_Assignment:_ Skipping each picture, output the entries exactly as they stand below.

──────

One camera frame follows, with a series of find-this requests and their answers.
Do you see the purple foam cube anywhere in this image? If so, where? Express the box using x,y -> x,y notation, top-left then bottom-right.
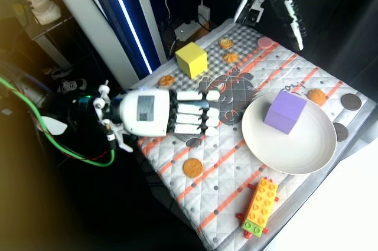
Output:
263,90 -> 308,136

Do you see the yellow foam cube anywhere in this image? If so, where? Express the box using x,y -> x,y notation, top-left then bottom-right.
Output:
174,41 -> 208,80

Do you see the white round plate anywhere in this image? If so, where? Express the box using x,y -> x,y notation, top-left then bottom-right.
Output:
241,91 -> 338,176

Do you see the pretzel shaped cookie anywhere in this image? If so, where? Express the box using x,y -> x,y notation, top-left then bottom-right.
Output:
158,75 -> 175,87

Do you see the round orange cracker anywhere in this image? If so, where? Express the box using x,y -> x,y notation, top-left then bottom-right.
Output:
183,158 -> 204,179

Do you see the grey quilt with bear print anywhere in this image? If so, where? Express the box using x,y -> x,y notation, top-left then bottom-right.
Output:
129,18 -> 370,251

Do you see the white power adapter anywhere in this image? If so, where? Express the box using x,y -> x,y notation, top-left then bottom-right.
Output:
197,4 -> 211,25

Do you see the flower shaped butter cookie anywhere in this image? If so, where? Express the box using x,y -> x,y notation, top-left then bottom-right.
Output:
222,51 -> 240,64

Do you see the white power strip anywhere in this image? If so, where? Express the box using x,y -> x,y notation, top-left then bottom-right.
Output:
173,21 -> 202,43

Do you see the white robot body column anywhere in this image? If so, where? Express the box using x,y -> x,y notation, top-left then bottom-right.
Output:
40,0 -> 168,90

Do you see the orange swirl cookie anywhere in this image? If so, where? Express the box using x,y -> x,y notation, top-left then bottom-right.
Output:
307,88 -> 327,106

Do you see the dark chocolate sandwich cookie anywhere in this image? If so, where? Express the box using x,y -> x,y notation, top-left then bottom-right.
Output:
340,93 -> 363,111
333,122 -> 350,142

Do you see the white crumpled cloth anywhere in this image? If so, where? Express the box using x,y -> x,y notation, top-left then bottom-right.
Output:
25,0 -> 62,26

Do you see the orange brick toy cart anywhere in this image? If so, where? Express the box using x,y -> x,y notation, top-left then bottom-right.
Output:
234,177 -> 280,240

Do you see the thin red wire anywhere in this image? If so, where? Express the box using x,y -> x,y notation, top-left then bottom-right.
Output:
32,115 -> 116,162

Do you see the ring shaped butter cookie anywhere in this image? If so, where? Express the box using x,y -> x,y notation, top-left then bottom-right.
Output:
218,38 -> 235,51

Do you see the green cable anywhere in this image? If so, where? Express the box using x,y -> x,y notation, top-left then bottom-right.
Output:
0,76 -> 116,168

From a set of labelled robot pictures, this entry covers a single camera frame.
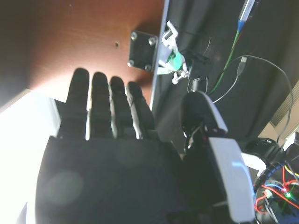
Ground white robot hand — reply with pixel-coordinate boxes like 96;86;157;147
35;67;256;224

──────

_Completed exercise:_
One camera frame follows, with a series of find-this requests and their answers.
Do you see the purple foam cube anywhere in this image? If so, where? Express the box using x,y -> x,y notation, top-left then bottom-right.
Output:
263,90 -> 308,136

Do you see the yellow foam cube anywhere in this image? If so, where? Express the box using x,y -> x,y notation, top-left then bottom-right.
Output:
174,41 -> 208,80

Do you see the white round plate anywhere in this image? If so, where? Express the box using x,y -> x,y notation, top-left then bottom-right.
Output:
241,91 -> 338,176

Do you see the pretzel shaped cookie anywhere in this image? If so, where? Express the box using x,y -> x,y notation, top-left then bottom-right.
Output:
158,75 -> 175,87

Do you see the round orange cracker anywhere in this image? If so, where? Express the box using x,y -> x,y notation, top-left then bottom-right.
Output:
183,158 -> 204,179

Do you see the grey quilt with bear print anywhere in this image? If so, where? Express the box using x,y -> x,y notation, top-left then bottom-right.
Output:
129,18 -> 370,251

Do you see the white power adapter anywhere in this image? If so, where? Express the box using x,y -> x,y notation, top-left then bottom-right.
Output:
197,4 -> 211,25

Do you see the flower shaped butter cookie anywhere in this image? If so, where? Express the box using x,y -> x,y notation, top-left then bottom-right.
Output:
222,51 -> 240,64

Do you see the white power strip anywhere in this image? If so, where? Express the box using x,y -> x,y notation, top-left then bottom-right.
Output:
173,21 -> 202,43

Do you see the white robot body column anywhere in this image? If so, where? Express the box using x,y -> x,y notation, top-left then bottom-right.
Output:
40,0 -> 168,90

Do you see the orange swirl cookie anywhere in this image? If so, where? Express the box using x,y -> x,y notation, top-left then bottom-right.
Output:
307,88 -> 327,106

Do you see the dark chocolate sandwich cookie anywhere in this image? If so, where? Express the box using x,y -> x,y notation, top-left then bottom-right.
Output:
340,93 -> 363,111
333,122 -> 350,142

Do you see the white crumpled cloth anywhere in this image? If so, where? Express the box using x,y -> x,y notation, top-left then bottom-right.
Output:
25,0 -> 62,26

Do you see the orange brick toy cart anywhere in this image? If so, where? Express the box using x,y -> x,y notation, top-left then bottom-right.
Output:
234,177 -> 280,240

Do you see the thin red wire anywhere in this image? If so, where? Express the box using x,y -> x,y notation, top-left then bottom-right.
Output:
32,115 -> 116,162

Do you see the ring shaped butter cookie anywhere in this image? If so, where? Express the box using x,y -> x,y notation, top-left then bottom-right.
Output:
218,38 -> 235,51

Do you see the green cable anywhere in this image? If so, where? Express the box using x,y -> x,y notation, top-left then bottom-right.
Output:
0,76 -> 116,168

From a set of labelled robot pictures, this entry covers a single camera frame.
Ground white robot hand — reply with pixel-coordinate boxes like 96;86;157;147
35;67;256;224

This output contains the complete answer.